Yes, but: Designing a GPU from end-to-end based on a prompt remains a distant goal, Dally said.

Behind the news: AI is not yet designing chips from scratch, but it is making steady progress toward that goal.

  • paper published in April by Verkoran, an AI chip-design startup, described an agentic AI system that, given a 219-word specification, autonomously designed a 1.48 gigahertz RISC-V CPU chip, roughly equivalent to a 2011-vintage Intel Celeron SU2300. The authors validated the design in simulation but did not fabricate it.
  • Last year, researchers at Princeton and Indian Institute of Technology Madras used deep learning and an evolutionary algorithm to generate wireless communications circuits, producing high-performing designs that defied conventional rules of thumb.
  • In 2023, Google described its use of reinforcement learning to arrange components on the surface of its Tensor Processing Units. 
  • Nvidia first highlighted NVCell in 2021; the PrefixRL adder followed in 2022, and ChipNeMo in 2023.

Why it matters: In chip design, the search space is enormous and only thinly covered by human intuition. Nvidia’s report that its reinforcement learning agents produce unusual but measurably superior circuits echoes a broader pattern in which AI solves problems by finding solutions that human engineers would not consider.
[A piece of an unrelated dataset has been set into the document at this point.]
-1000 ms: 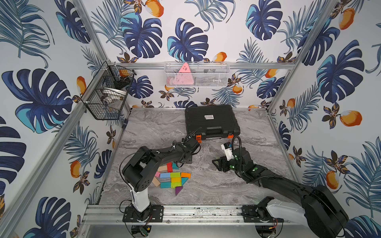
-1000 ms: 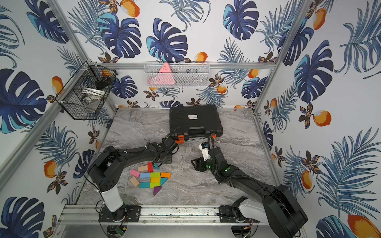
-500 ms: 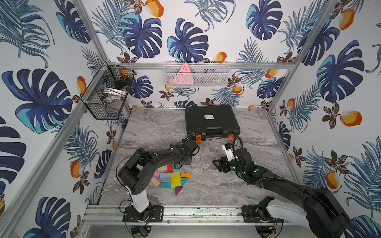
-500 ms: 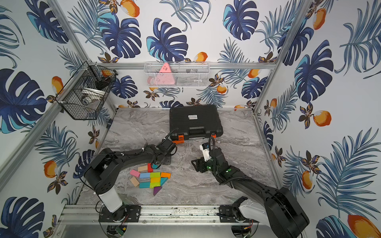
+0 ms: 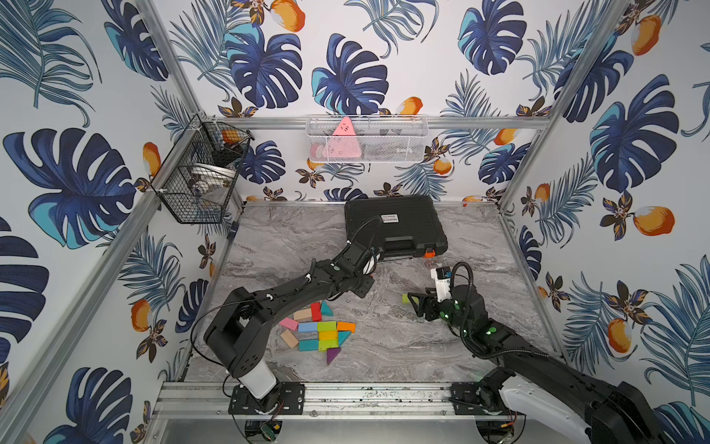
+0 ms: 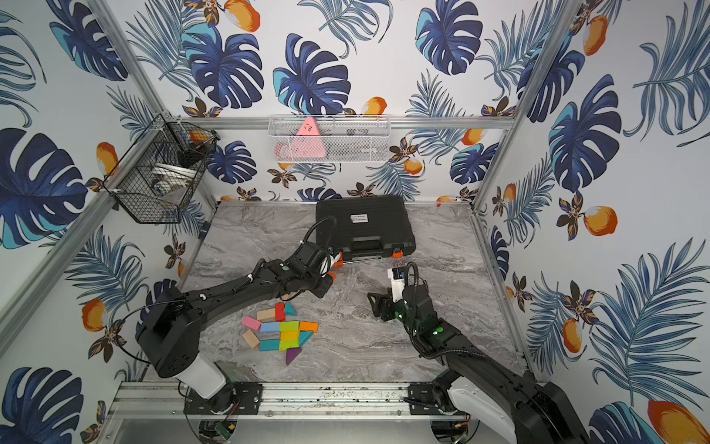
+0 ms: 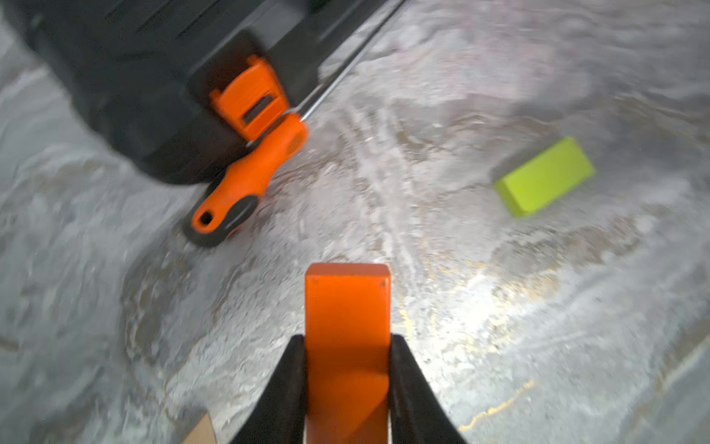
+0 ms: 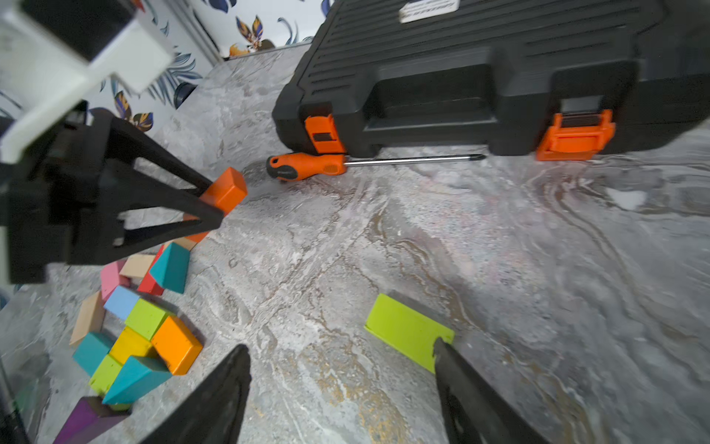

And the company is using GPUs to train the AI systems that have been designing its next generation of GPUs, so each chip generation both accelerates the design of the next and produces chips better suited to running the tools that helped to design it.

We’re thinking: There’s a considerable distance between “AI helps a junior engineer understand the company’s technology” and “AI designs the next GPU.” Dally’s willingness to temper expectations is refreshing.